Le mot racisme est un peu fort, car il inclut une notion de hiérarchie, dans ce cas-là la pyramide s’inverserait. C’est-à-dire que l’auditeur finalement voudrait être plus royaliste que le roi. On peut retrouver ça chez certaines personnes qui vivent, qui mangent et dorment pour la musique brésilienne, mais qui ne sont pas brésiliens. Cependant, ils veulent être plus brésiliens que les Brésiliens eux-mêmes. En tant que métis, cela m’intrigue beaucoup. Étant un produit hybride, je ne sais pas ou me situer, je suis ni l’un, ni l’autre, mais les deux à la fois. À voir quelqu’un qui cherche à être autre chose que ce qu’il est, ça peut mériter dans ce cas-là des encouragements, car c’est fait avec beaucoup d’amour et de sincérité, mais ça attriste parce que ça reflète également un manque et un vide intérieur.

– Peut-être de manière moins sèche, ne penses-tu pas que cela puisse s’attribuer à un processus d’apprentissage un peu naïf ? Beaucoup de gens écoutent de la musique par phase, pendant une période donnée , ils vont écouter quelque chose de manière intensive pour remettre en cause toute la musique qu’ils avaient pu apprécier pour finalement se rendre compte que la vérité est dans un autre style puis encore un autre, jusqu’à l’arrivé à la maturité.

Ayant étudié l’anthropologie des religions, je trouve intéressant qu’il faille choisir. Dans nos cultures monothéistes, il y a cette idée de choix. Au Brésil, les gens sont polythéistes dans l’âme, donc ils n’ont absolument aucun problème avec plusieurs vérités qui cohabitent. Il y a la possibilité d’une pluralité. Dans nos civilisations, on a constamment tendance à croire qu’il faut choisir. Pour la musique, je n’ai jamais eu ce problème. À partir du moment où j’ai commencé à écouter beaucoup de house, je n’ai pas arrêté d’écouter du hip hop ou du reggae. Ce n’est pas plus mûr ou mieux que d’autres méthodes de consommation de la musique. Je connais des gens qui sont monomaniaques puis qui passent d’un style à un autre c’est un comportement étrange, mais fréquent.

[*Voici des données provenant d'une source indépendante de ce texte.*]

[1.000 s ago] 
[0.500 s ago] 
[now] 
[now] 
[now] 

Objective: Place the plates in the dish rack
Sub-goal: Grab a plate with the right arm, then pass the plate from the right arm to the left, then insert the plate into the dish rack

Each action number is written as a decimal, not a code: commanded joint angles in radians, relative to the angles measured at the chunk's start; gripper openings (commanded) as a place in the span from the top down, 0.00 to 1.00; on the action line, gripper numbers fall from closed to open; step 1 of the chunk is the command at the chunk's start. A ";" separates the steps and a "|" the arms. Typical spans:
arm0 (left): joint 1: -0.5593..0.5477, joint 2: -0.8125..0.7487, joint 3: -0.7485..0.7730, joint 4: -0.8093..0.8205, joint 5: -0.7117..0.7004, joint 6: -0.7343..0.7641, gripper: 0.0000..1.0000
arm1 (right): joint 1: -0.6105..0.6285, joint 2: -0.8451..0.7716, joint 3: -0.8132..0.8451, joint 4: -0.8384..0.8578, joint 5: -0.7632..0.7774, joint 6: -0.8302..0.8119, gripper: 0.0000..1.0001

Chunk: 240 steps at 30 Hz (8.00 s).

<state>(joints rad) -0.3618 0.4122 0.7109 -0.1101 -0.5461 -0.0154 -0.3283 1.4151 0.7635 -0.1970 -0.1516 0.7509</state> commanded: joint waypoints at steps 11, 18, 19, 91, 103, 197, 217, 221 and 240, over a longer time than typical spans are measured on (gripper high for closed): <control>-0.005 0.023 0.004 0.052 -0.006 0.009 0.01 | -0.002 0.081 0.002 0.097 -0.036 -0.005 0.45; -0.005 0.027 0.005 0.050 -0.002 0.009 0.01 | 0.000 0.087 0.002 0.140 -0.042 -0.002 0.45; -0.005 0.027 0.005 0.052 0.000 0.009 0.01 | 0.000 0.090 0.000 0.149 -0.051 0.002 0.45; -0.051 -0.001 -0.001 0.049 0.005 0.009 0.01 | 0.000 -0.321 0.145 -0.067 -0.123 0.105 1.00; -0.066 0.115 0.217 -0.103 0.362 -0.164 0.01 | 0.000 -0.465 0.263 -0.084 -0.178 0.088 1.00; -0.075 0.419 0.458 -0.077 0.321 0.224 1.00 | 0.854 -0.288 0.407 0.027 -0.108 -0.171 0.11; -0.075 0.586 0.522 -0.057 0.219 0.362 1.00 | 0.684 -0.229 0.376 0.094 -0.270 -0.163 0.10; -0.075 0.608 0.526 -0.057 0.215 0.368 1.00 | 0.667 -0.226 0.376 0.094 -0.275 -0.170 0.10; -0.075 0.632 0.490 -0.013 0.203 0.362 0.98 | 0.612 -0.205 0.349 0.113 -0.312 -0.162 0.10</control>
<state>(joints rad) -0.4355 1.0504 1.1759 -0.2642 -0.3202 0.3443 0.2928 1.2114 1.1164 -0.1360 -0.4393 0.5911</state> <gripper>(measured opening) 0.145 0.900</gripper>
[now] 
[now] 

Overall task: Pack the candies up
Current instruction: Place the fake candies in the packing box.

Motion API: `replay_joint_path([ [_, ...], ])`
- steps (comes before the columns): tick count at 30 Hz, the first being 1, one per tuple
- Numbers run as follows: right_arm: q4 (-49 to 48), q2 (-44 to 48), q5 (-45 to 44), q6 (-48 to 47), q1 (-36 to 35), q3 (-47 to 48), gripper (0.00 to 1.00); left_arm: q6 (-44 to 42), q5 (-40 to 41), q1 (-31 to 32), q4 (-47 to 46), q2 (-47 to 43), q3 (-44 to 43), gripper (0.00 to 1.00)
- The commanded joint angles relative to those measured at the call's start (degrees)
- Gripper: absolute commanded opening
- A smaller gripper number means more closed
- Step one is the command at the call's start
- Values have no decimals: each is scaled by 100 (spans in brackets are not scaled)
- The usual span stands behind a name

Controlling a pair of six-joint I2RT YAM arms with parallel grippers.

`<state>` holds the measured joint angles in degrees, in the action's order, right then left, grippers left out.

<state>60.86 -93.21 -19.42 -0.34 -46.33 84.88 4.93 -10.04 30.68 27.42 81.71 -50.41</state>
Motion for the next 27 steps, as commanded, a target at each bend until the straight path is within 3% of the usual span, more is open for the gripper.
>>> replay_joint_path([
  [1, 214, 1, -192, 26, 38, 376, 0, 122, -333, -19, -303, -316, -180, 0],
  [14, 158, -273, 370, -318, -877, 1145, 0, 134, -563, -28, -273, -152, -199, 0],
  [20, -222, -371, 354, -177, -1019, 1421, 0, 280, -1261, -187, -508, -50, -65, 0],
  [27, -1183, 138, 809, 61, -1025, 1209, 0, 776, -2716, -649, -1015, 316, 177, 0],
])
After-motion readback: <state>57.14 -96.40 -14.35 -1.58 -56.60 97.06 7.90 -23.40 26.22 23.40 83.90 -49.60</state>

– Dans un monde de rareté, le choix s’imposait de manière évidente, mais aujourd’hui dans un monde de profusion, ce choix n’est-il pas le résultat de préférences ? Lorsque tu parlais de ta découverte du Hip Hop, tu n’avais pas le choix, tu prenais ce que tu avais par défaut.

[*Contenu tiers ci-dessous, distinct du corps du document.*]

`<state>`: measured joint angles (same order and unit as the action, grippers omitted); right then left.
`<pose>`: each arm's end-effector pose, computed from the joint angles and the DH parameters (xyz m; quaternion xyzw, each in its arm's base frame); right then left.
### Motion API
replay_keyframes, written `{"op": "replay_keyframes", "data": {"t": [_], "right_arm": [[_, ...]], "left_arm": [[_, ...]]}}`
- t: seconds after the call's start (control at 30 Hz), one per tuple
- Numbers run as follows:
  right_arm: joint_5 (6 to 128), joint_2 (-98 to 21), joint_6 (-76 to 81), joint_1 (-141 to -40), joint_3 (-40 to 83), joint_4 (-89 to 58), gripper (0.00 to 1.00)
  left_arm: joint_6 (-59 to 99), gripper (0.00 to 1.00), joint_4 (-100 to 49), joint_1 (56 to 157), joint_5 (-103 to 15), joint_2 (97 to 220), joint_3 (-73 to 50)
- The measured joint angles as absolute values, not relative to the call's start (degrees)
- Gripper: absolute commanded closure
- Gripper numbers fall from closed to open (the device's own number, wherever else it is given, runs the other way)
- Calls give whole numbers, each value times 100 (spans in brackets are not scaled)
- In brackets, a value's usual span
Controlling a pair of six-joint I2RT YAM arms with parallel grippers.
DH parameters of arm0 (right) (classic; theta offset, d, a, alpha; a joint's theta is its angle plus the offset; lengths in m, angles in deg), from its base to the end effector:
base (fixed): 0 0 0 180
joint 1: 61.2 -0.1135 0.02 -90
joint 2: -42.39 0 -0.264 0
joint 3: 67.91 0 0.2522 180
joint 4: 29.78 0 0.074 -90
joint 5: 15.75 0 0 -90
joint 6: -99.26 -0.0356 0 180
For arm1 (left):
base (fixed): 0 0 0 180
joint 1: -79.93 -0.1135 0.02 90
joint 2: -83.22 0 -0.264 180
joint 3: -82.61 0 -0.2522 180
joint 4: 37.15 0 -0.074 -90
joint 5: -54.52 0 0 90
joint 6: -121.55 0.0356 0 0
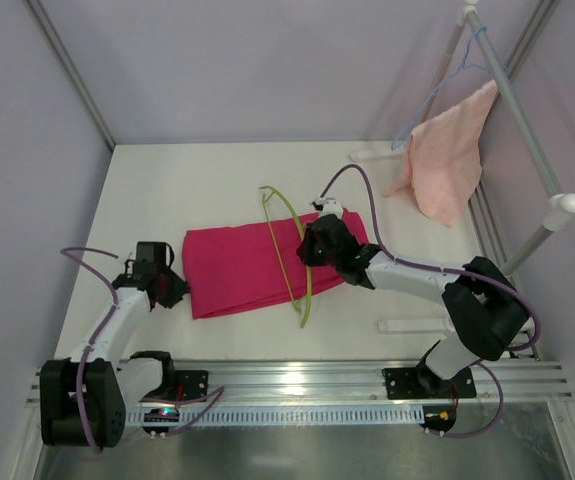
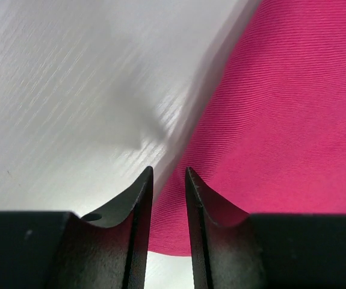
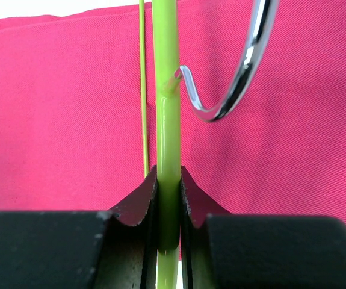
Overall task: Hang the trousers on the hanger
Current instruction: Place trousers on hanger
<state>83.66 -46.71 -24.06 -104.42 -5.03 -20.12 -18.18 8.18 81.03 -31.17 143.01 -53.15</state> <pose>0.2448 0.2221 0.2021 -0.0394 0.8874 0.2235 0.4012 0.1834 -0.0008 0.1784 -0.4069 0.8775 -0.0749 0.2425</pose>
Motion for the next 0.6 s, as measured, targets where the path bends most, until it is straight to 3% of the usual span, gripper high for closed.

J’ai l’impression que le marché est encore plus segmenté qu’avant et qu’il fonctionne de manière très tribale. Il n’y a pas longtemps, j’élaborais une playlist avec un stagiaire avec qui je travaillais pour une soirée et j’ai inclus pas mal de choses différentes. Il m’a demandé si tout allait bien se mélanger. D’un côté, il y a cette tribalisation et cette spécialisation. On m’affilie tout le temps à la scène tropicale, mais je peux m’exprimer sur plein de registres musicaux. J’aimerais bien qu’il y ait plus d’éclectisme. Pour moi, la house, la funk, la salsa, la soul, les musiques caribéennes, le hip hop, les musiques africaines sont des genres qui viennent du même arbre. Ce sont des musiques transatlantiques. Faire une soirée comme ça pour un public exigeant, c’est de l’ordre de l’impossible, mais paradoxalement si tu vas dans une boîte de musique commerciale le DJ passe du coq à l’âne en permanence. Il y a peu de promoteurs qui seraient prêts à prendre le risque et peu de DJ qui pourraient se le permettre également.

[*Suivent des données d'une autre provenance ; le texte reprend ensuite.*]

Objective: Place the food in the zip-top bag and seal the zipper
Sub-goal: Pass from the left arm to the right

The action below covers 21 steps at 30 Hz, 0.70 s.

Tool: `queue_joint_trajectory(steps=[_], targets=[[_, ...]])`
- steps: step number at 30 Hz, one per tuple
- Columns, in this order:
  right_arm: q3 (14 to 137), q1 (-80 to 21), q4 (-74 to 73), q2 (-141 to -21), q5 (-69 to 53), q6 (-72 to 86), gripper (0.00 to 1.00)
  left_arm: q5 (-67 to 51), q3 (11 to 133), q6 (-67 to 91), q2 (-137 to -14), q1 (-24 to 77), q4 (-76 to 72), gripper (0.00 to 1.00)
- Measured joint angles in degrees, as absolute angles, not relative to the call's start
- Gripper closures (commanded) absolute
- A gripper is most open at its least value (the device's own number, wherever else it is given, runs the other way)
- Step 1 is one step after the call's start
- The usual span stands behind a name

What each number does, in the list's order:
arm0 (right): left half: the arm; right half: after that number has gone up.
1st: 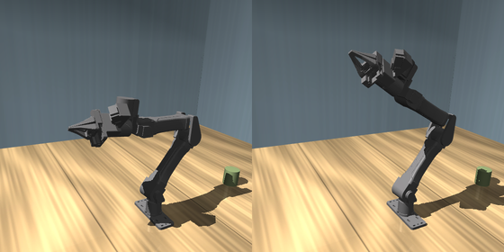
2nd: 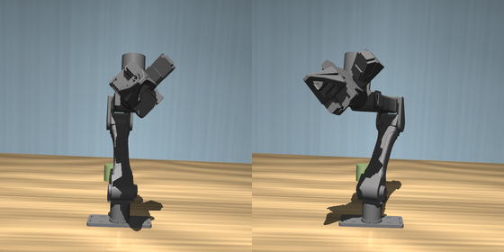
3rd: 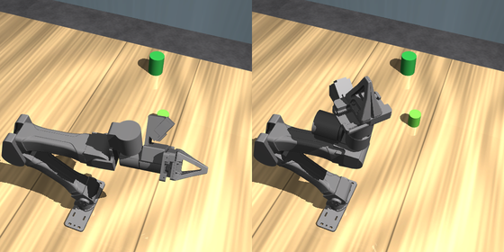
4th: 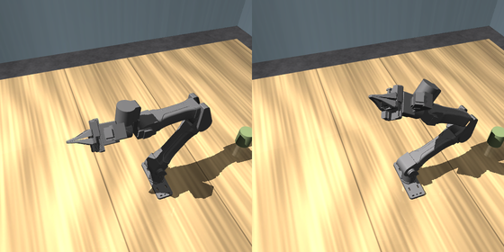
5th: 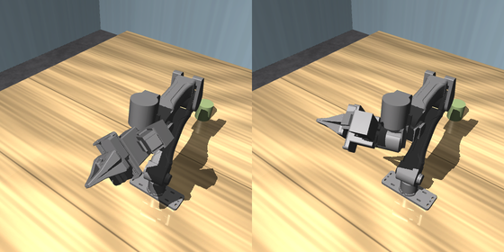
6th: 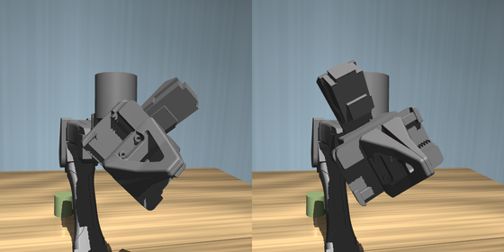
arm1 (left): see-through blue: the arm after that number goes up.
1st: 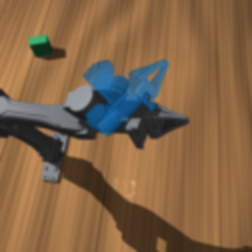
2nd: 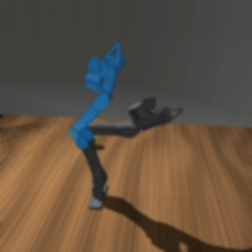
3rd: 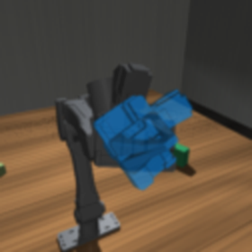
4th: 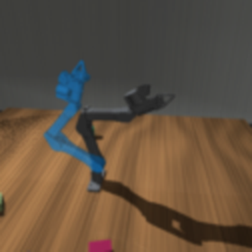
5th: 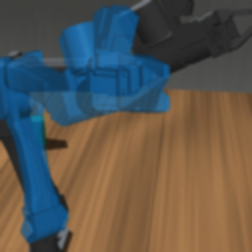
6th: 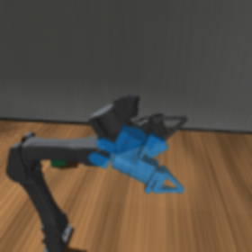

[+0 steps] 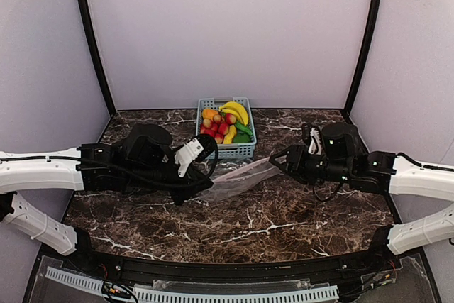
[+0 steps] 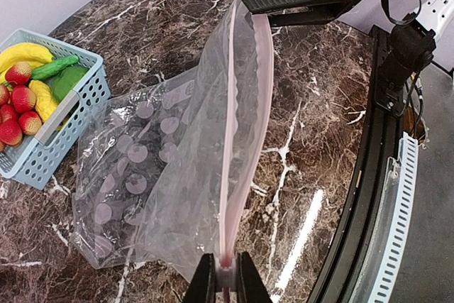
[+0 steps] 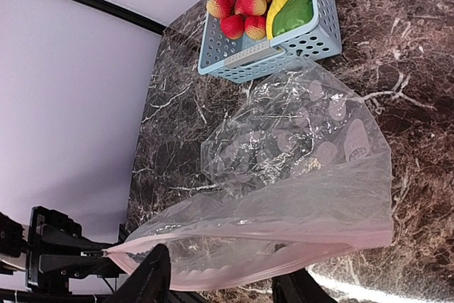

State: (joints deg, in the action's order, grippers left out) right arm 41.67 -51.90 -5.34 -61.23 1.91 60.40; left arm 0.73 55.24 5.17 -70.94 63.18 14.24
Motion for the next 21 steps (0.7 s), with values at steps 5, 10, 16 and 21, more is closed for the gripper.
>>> queue_joint_trajectory(steps=[5,10,16,21], targets=[[41.69,-52.03,-5.06,-62.81,1.52,60.16,0.71,-0.47,54.74,5.26,-70.91,63.18,13.89,0.99],[42.46,-52.21,-4.78,-64.03,1.08,59.77,0.9,-1.23,54.24,5.74,-70.91,63.18,13.34,0.93],[43.64,-52.73,-4.34,-64.55,1.04,58.35,1.0,-2.63,53.43,7.4,-70.89,63.18,12.16,0.37],[45.91,-54.17,-4.29,-64.77,1.19,55.24,1.0,-3.44,53.8,9.72,-70.32,63.18,11.77,0.19]])
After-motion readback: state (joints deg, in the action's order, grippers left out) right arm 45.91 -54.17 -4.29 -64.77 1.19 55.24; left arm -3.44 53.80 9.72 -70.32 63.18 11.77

Ce qui est bizarre, c’est que même si tout est morcelé, tout le monde a accès à tout et donc tout le monde peut écouter ces musiques donc pour moi ça serait impossible de te décrire les goûts musicaux d’une personne de 20 ans. Si ça se trouve, ils ont tous une discothèque qui correspond à un petit peu de tout ça. Quand on imagine qu’aujourd’hui, il y a des jeunes qui dansent sur du rare groove et du funk alors que ça a été enregistré 20 à 25 ans avant leur naissance c’est intrigant. Moi je suis incapable de danser sur des trucs qui sont enregistrés avant les années 60 parce que ce n’est pas fait pour. Le rapport au temps selon les générations est bouleversé. Le MP3, finalement, ça a rapproché les générations.